### ASSIGNED TASK
In the data below, locate each line with the word "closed" and list it.

** Opening MATERIAL FOR THIS TASK block **

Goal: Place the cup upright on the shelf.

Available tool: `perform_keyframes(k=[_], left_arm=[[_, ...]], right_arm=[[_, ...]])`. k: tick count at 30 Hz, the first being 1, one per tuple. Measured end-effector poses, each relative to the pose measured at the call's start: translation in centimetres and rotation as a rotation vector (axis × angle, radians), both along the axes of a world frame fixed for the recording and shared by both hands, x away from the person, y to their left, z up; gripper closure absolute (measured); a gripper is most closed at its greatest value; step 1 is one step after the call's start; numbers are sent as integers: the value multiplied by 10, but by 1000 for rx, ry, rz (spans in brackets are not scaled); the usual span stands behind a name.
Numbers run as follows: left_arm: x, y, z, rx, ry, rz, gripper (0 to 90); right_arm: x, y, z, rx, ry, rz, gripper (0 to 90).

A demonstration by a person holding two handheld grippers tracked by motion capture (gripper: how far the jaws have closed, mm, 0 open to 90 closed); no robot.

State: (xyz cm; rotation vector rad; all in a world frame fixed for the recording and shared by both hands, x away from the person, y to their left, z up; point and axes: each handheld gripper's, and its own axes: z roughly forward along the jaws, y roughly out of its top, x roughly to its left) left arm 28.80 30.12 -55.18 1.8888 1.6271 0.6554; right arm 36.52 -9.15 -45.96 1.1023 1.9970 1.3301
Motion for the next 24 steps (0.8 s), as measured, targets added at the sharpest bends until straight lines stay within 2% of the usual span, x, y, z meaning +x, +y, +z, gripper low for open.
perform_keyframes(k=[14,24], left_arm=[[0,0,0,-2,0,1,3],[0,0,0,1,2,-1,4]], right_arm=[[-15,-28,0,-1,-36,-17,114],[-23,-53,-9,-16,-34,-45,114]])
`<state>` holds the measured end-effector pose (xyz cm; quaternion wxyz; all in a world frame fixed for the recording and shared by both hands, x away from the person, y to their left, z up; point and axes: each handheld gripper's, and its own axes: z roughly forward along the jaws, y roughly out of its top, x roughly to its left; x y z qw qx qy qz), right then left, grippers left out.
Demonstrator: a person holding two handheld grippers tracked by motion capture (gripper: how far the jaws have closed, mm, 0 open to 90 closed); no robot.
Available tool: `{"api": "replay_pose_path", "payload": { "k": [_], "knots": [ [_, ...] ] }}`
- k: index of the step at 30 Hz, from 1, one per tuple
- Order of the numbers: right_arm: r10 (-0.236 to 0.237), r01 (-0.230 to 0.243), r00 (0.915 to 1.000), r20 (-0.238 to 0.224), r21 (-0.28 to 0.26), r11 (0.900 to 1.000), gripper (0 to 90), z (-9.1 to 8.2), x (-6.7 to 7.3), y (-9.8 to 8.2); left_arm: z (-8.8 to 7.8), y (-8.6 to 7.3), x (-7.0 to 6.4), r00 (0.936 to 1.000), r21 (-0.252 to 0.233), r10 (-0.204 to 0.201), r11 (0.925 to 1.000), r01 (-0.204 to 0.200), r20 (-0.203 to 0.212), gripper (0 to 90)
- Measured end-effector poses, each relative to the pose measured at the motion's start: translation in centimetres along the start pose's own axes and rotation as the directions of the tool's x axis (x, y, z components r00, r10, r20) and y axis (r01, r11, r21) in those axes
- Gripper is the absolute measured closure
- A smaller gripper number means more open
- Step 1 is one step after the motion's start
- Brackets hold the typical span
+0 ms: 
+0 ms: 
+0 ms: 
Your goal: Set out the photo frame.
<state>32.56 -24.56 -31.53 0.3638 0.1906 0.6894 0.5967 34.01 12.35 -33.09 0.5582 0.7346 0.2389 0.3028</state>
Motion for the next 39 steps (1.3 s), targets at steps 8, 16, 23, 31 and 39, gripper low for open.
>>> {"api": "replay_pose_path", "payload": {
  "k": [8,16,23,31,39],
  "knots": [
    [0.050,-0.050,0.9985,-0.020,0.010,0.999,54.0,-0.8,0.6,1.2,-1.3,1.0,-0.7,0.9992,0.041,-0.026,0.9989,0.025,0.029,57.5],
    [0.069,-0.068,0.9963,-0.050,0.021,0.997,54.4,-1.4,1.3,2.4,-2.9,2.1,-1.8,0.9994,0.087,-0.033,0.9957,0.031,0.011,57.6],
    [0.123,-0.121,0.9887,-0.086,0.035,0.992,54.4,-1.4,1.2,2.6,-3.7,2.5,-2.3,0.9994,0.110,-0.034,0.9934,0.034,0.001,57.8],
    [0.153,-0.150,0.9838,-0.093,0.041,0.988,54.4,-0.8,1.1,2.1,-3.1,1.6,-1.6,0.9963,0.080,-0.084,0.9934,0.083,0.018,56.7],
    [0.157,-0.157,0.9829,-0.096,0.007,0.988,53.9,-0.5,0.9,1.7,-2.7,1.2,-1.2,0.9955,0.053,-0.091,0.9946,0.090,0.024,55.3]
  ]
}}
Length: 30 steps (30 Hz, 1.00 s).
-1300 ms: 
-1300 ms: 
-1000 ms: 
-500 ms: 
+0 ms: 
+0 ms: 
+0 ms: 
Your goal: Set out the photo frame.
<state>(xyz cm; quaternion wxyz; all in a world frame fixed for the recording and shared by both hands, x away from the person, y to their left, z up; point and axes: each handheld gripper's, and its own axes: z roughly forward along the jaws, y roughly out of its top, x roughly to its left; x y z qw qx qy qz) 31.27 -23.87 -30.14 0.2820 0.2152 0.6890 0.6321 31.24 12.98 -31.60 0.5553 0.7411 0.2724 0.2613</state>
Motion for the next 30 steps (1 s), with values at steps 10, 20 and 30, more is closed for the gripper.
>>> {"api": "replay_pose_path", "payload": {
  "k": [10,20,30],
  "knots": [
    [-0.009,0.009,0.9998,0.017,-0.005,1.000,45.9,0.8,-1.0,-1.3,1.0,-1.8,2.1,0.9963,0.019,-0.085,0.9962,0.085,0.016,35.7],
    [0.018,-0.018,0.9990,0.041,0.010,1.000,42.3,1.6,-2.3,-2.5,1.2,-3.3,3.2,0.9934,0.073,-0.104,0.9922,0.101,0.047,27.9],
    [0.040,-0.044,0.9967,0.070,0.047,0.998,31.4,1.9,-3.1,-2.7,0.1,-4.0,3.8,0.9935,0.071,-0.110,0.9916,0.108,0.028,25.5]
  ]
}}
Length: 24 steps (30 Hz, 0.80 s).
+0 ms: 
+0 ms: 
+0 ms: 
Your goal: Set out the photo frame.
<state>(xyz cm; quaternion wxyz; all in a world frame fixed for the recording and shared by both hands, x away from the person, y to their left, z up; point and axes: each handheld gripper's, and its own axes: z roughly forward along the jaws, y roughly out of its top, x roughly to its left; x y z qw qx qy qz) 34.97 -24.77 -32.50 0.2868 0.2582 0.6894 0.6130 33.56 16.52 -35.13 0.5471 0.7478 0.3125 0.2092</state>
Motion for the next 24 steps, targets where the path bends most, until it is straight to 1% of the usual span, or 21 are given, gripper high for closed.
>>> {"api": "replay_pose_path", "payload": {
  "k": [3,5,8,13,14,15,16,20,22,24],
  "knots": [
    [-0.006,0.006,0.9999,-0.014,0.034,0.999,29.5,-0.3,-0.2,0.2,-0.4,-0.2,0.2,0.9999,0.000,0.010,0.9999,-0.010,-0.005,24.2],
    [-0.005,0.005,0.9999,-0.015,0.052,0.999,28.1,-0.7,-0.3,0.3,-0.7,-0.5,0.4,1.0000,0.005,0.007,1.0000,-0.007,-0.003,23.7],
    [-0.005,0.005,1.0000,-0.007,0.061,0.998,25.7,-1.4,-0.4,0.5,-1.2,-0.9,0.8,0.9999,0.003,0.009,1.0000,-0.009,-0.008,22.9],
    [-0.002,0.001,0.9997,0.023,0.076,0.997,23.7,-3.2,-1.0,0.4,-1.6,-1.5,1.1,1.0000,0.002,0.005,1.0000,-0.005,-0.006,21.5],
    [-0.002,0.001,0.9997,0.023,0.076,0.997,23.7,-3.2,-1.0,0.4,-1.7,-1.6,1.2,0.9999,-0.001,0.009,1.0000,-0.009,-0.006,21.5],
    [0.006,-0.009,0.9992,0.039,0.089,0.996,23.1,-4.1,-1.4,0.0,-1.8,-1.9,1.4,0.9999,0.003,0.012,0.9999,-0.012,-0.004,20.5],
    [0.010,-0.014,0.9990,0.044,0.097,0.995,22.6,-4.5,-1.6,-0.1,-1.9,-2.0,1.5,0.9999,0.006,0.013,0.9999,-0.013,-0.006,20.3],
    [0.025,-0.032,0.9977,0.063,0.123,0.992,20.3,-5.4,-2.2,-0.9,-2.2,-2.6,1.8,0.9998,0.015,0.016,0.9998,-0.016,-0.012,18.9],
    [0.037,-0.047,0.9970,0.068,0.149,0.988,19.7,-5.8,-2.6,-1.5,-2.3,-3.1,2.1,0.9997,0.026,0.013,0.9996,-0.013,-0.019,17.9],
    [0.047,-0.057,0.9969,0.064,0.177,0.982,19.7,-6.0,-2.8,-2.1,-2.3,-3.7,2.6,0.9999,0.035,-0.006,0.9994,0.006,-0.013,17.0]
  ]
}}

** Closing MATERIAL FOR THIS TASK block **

### OUTPUT OF THE EXERCISE
Available tool: `perform_keyframes(k=[_], left_arm=[[_, ...]], right_arm=[[_, ...]])`. k: tick count at 30 Hz, the first being 1, one per tuple. Measured end-effector poses, each relative to the pose measured at the call's start: translation in centimetres and rotation as a rotation vector (axis × angle, radians), both along the axes of a world frame fixed for the recording and shared by both hands, x away from the person, y to their left, z up; gripper closure absolute (measured); a gripper is most closed at its greatest value; step 1 is one step after the call's start; numbers are sent as integers: the value multiplied by 10, but by 1000 for rx, ry, rz (spans in brackets are not scaled); the usual span stands behind a name.
A demonstration by a person holding two handheld grippers tracked by motion capture (gripper: how far the jaws have closed, mm, 0 open to 90 closed); no robot.
Demonstrator: a person holding two handheld grippers tracked by motion capture (gripper: how far the jaws have closed, mm, 0 open to 90 closed); no robot.
Motion for the next 30 steps (1 s), with values at steps 10, 20 and 30, more is closed for the gripper.
Motion for the next 24 steps, targets where the path bends most, until it is straight to 1% of the usual span, or 21 are given, gripper high for closed.

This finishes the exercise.